The expected output is a verbatim reprint of the lines from the beginning of the data that follows through the line that contains "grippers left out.".

━━━ Dataset content

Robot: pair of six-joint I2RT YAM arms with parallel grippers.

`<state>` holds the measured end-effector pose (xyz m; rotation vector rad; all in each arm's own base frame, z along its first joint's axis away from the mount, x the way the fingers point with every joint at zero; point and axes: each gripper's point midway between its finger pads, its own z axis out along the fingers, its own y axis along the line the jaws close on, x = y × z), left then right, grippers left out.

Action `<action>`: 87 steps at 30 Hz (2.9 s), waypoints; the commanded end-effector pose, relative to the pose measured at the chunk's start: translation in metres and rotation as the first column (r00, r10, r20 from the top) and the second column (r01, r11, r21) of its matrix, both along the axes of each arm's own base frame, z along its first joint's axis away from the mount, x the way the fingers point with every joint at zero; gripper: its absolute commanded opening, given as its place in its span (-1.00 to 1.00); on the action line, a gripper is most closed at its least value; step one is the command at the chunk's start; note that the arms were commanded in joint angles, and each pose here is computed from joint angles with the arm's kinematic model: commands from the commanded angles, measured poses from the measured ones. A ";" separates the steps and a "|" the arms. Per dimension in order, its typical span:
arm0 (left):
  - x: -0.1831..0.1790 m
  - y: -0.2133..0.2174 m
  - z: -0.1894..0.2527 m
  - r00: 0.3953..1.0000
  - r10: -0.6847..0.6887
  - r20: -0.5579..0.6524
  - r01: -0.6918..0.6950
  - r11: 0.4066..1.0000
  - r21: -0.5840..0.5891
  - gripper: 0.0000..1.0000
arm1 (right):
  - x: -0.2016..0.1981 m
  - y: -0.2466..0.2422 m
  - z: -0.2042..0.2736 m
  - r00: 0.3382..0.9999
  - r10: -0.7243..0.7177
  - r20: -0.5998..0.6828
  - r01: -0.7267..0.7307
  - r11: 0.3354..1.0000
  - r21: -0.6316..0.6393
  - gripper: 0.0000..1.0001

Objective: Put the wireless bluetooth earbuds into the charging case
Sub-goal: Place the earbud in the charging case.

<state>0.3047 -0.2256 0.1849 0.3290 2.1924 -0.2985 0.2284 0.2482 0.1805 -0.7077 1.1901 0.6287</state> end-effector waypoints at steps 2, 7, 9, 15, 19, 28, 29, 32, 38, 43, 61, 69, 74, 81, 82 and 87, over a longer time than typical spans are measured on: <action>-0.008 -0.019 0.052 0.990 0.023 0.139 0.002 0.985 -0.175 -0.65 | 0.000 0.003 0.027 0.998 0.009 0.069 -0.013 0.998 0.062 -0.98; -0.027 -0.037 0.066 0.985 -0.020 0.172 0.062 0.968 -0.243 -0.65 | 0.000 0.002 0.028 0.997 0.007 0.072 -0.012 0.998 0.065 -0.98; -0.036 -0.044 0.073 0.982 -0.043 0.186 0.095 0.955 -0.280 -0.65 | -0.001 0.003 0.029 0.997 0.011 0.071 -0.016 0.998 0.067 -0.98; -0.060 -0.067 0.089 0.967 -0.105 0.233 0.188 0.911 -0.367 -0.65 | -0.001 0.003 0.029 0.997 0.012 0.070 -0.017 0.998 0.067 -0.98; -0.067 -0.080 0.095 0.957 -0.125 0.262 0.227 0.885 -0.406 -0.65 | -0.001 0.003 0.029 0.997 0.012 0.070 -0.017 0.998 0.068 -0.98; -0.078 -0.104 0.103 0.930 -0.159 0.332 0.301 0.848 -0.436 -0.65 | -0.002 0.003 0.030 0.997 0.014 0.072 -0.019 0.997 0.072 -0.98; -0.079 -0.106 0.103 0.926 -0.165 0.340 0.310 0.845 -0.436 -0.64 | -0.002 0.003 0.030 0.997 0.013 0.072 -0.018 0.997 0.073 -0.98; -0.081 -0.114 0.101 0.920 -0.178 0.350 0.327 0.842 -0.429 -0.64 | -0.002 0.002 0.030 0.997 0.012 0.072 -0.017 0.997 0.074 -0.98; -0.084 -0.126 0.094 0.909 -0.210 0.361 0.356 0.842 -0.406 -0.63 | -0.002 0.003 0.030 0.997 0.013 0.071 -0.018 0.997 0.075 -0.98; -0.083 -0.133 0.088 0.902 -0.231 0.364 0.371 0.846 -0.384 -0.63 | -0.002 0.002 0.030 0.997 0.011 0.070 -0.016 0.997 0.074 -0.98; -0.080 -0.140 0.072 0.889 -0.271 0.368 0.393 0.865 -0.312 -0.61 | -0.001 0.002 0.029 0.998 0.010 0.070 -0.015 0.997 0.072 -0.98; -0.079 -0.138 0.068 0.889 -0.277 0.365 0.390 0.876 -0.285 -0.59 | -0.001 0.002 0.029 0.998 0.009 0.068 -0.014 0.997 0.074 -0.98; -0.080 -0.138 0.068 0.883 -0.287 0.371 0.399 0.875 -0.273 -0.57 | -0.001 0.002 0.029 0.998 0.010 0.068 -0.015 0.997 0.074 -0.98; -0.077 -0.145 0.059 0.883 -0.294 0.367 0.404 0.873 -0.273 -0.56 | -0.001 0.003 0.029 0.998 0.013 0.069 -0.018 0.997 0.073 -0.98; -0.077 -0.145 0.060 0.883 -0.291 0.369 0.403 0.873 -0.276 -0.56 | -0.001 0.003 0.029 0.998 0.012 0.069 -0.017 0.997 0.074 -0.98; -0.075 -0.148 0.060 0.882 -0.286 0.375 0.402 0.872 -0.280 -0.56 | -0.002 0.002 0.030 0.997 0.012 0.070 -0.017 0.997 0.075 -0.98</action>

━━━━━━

(Your solution):
Robot: pair of six-joint I2RT YAM arms with parallel grippers.

`<state>` holds the measured end-effector pose (xyz m; rotation vector rad; all in each arm's own base frame, z along its first joint's axis away from the mount, x the way the fingers point with every joint at zero; point and axes: each gripper's point midway between its finger pads, its own z axis out along the fingers, its own y axis along the line the jaws close on, x = y × z), left then right, grippers left out.

What appears above is the complete answer to the exercise.